Repeat, please, only the lines from the top of the data down to the line with "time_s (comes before"; include both of those lines.

Data items
--- --- ---

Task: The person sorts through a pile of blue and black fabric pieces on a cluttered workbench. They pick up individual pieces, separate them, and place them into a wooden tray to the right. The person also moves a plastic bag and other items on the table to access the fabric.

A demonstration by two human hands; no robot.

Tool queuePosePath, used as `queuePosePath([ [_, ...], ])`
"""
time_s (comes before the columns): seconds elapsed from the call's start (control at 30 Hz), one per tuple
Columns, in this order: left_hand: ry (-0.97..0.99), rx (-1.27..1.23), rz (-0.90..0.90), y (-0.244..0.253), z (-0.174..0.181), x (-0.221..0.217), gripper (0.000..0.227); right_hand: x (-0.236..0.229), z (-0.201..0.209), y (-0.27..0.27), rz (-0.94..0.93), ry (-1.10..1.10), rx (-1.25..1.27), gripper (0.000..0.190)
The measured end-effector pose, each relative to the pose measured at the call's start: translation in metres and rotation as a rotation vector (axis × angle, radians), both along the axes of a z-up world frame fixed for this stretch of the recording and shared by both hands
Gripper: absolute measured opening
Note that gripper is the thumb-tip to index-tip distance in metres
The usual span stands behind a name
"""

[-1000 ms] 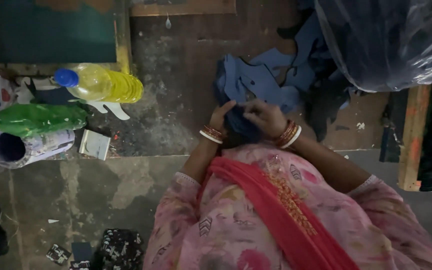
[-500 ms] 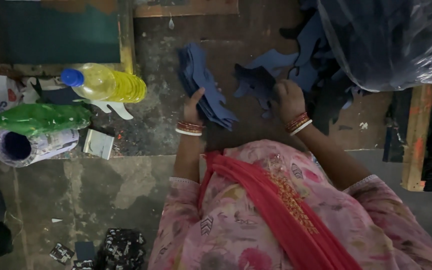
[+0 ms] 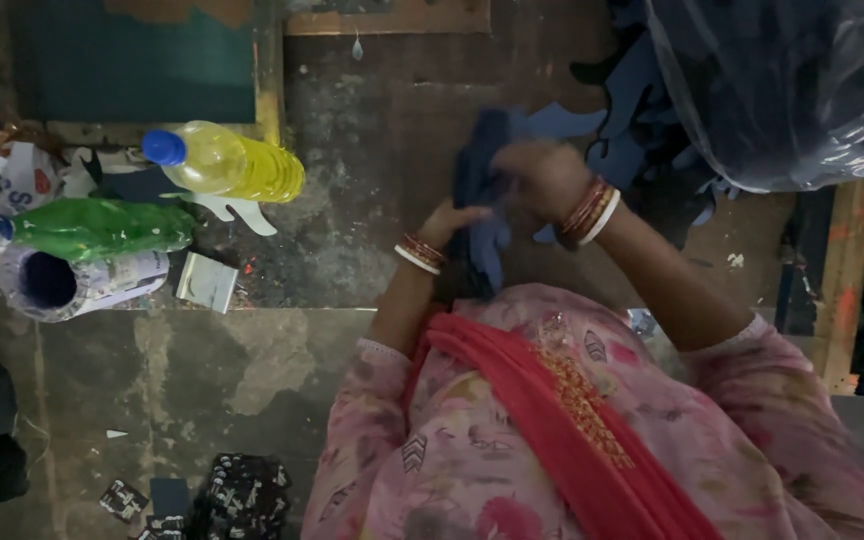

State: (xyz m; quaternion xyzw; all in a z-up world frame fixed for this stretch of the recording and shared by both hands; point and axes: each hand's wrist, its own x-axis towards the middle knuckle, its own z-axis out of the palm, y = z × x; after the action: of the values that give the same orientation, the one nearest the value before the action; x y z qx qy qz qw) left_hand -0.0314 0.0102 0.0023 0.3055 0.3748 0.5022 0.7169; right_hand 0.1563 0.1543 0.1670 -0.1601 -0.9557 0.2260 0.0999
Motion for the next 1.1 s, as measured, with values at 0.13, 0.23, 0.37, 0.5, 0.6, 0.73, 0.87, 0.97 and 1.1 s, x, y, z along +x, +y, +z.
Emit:
queuePosePath([
  [0.13, -0.044, -0.100, 0.284, -0.018, -0.003, -0.015, 0.072, 0.031, -0.018, 0.011, -0.313, -0.063, 0.139, 0.056],
  [0.23, -0.263, -0.358, 0.483, -0.032, -0.026, -0.020, 0.066, 0.054, -0.052, -0.002, -0.493, -0.260, 0.166, 0.070],
  [0.37, -0.232, -0.179, 0.663, -0.036, -0.066, -0.004, 0.060, 0.065, -0.085, -0.014, -0.608, -0.334, 0.002, 0.058],
  [0.5, -0.303, -0.228, 0.670, -0.028, 0.009, 0.012, 0.060, 0.051, -0.063, -0.022, -0.689, -0.346, -0.029, 0.067],
  [0.6, -0.305, -0.250, 0.695, -0.026, 0.016, 0.013, 0.059, 0.038, -0.032, -0.015, -0.758, -0.578, -0.173, 0.080],
  [0.73, -0.269, -0.227, 0.697, -0.025, 0.011, 0.017, 0.052, 0.050, -0.051, -0.010, -0.756, -0.607, -0.190, 0.077],
  [0.87, -0.284, -0.131, 0.682, -0.025, 0.011, 0.021, 0.051, 0.049, -0.050, -0.007, -0.729, -0.514, -0.139, 0.075],
  [0.97, -0.267, -0.150, 0.650, -0.025, 0.012, 0.027, 0.052, 0.061, -0.093, -0.008, -0.724, -0.429, -0.218, 0.067],
  [1.1, -0.135, -0.111, 0.703, -0.019, -0.002, 0.031, 0.060, 0.051, -0.091, -0.041, -0.668, 0.066, -0.217, 0.046],
])
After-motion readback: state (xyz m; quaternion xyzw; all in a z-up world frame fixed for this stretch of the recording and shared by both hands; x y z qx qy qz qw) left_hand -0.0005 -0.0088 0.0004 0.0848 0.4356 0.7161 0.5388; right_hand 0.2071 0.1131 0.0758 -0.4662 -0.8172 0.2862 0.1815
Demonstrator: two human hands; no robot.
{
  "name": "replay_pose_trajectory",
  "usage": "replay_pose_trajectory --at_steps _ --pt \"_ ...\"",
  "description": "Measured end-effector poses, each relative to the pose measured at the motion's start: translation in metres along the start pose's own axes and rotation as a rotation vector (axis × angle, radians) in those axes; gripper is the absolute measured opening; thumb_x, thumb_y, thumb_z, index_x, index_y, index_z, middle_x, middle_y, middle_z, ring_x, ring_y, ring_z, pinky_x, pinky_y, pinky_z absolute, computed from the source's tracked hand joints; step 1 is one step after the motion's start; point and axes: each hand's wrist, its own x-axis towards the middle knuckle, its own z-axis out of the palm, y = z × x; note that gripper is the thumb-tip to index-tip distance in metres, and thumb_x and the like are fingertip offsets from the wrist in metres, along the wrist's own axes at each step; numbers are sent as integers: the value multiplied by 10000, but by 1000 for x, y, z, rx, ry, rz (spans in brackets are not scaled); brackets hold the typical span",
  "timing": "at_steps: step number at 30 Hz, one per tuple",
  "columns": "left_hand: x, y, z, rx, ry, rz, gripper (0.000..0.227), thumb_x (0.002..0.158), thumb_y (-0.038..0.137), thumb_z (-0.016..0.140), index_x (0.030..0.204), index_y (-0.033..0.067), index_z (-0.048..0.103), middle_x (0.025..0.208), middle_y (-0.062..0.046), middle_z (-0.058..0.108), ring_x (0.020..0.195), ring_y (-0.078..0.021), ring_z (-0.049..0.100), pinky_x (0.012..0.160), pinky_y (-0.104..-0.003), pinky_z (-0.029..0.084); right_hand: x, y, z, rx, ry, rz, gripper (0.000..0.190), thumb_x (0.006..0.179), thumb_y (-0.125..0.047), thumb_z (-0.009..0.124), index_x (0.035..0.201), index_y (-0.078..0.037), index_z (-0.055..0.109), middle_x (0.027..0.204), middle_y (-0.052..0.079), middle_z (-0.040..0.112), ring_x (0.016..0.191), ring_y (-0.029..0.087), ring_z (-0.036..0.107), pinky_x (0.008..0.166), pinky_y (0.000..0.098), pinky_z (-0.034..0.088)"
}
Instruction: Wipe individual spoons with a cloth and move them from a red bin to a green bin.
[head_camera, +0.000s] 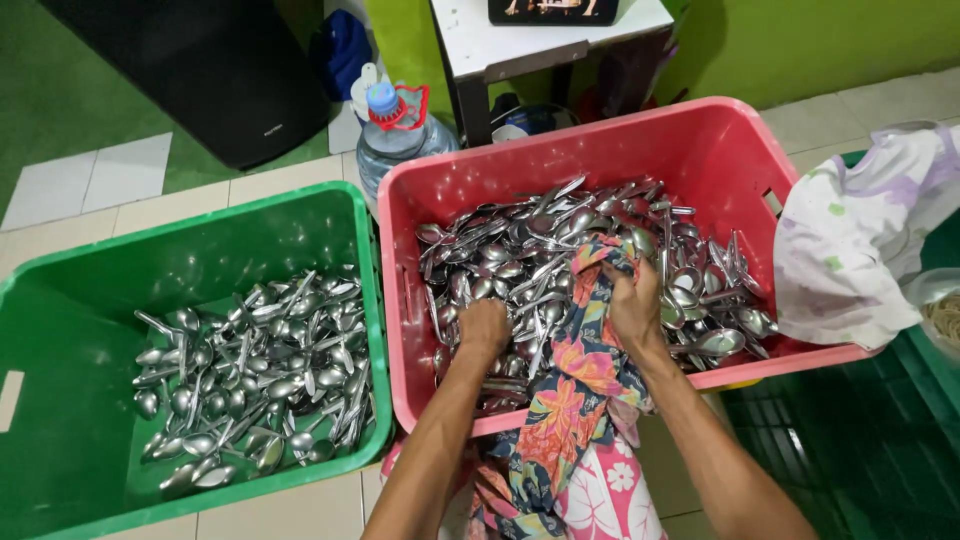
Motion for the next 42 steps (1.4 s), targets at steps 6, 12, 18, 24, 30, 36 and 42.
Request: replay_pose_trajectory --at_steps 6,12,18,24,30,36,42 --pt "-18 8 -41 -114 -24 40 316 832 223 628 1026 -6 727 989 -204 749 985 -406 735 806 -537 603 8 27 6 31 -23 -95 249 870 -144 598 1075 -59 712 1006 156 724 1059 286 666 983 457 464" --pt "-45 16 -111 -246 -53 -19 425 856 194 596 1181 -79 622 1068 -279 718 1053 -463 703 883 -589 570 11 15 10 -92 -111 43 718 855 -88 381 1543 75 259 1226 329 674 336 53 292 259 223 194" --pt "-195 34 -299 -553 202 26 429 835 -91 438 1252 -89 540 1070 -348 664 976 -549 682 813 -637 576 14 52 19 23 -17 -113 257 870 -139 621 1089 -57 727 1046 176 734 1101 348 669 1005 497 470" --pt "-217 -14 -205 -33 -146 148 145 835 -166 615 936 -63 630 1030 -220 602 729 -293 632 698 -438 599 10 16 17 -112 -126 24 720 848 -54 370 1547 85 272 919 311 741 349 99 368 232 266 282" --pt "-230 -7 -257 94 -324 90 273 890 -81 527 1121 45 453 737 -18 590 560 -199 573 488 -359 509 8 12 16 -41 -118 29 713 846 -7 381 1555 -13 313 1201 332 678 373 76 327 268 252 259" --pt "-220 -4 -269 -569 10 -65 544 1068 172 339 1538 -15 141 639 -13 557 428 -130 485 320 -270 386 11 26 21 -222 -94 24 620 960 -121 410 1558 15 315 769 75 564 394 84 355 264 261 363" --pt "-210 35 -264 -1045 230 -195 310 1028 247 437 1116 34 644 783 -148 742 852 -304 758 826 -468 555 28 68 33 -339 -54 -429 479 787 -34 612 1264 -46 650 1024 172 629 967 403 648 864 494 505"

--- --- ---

- [Result of the task]
Task: The person sorts through a pile of blue and black fabric pieces on a cluttered workbench. They pick up individual pieces, separate them, and place them into a wooden tray to the right. The person also moves a plastic bag and other items on the table to access the fabric.

A demonstration by two human hands; no robot.

Tool queuePosePath, used as `queuePosePath([ [_, ...], ])`
"""
time_s (comes before the columns): seconds elapsed from the call's start (control at 30 Hz), one per tuple

No further answer will be given.